WORK TO BE COMPLETED → Go through the lines below one by one and count those holding the string "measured". Give the count alone.

DATA →

======

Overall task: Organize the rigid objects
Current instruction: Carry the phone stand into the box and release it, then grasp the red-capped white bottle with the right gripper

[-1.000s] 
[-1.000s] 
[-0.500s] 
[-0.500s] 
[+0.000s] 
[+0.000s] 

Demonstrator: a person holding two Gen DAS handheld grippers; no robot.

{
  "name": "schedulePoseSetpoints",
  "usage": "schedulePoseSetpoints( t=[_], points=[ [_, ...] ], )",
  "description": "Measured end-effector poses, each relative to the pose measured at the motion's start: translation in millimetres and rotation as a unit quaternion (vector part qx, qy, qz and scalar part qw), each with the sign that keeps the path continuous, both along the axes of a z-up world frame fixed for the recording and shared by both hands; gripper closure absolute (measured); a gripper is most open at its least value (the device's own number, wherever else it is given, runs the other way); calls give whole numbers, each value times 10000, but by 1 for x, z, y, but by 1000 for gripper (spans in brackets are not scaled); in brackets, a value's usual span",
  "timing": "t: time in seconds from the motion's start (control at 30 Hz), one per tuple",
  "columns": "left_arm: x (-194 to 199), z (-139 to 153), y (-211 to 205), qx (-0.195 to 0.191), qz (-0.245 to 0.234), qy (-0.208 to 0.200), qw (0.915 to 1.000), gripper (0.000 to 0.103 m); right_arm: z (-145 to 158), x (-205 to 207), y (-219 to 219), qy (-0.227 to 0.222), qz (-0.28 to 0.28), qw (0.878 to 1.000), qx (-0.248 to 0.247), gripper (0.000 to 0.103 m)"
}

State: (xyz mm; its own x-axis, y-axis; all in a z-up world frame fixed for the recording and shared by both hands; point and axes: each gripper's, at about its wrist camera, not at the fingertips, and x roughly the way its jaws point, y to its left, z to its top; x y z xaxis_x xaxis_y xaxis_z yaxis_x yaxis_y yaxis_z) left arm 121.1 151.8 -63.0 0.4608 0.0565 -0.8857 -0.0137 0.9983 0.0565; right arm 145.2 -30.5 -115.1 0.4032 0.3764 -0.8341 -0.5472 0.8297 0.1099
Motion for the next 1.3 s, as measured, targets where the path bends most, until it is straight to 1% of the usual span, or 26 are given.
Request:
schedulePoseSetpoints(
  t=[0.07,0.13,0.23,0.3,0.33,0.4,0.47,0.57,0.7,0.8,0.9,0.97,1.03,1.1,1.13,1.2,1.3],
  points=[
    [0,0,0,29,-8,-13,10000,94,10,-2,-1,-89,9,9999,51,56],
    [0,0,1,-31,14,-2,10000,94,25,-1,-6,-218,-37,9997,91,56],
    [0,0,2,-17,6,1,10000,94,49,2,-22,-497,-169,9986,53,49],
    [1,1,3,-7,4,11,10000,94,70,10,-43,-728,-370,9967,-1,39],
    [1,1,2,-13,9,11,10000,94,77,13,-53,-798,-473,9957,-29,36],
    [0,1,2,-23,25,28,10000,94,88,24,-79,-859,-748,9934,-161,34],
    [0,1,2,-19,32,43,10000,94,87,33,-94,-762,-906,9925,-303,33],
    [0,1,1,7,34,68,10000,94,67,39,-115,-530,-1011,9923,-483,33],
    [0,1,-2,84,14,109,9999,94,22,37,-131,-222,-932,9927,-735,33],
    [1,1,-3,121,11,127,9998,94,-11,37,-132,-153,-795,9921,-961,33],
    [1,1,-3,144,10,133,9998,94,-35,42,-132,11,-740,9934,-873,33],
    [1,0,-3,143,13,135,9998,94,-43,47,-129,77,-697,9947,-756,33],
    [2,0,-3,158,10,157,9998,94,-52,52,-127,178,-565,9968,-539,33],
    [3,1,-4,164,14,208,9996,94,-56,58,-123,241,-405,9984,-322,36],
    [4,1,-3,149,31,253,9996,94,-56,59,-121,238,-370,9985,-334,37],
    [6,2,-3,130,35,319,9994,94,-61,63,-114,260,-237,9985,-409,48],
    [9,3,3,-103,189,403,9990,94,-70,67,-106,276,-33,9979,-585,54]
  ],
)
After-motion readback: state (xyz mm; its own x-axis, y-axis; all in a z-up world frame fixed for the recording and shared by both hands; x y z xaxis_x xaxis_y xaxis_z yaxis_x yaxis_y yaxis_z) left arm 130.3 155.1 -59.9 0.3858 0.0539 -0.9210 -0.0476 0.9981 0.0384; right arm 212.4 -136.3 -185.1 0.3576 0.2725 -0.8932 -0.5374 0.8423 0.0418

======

SOLUTION → 2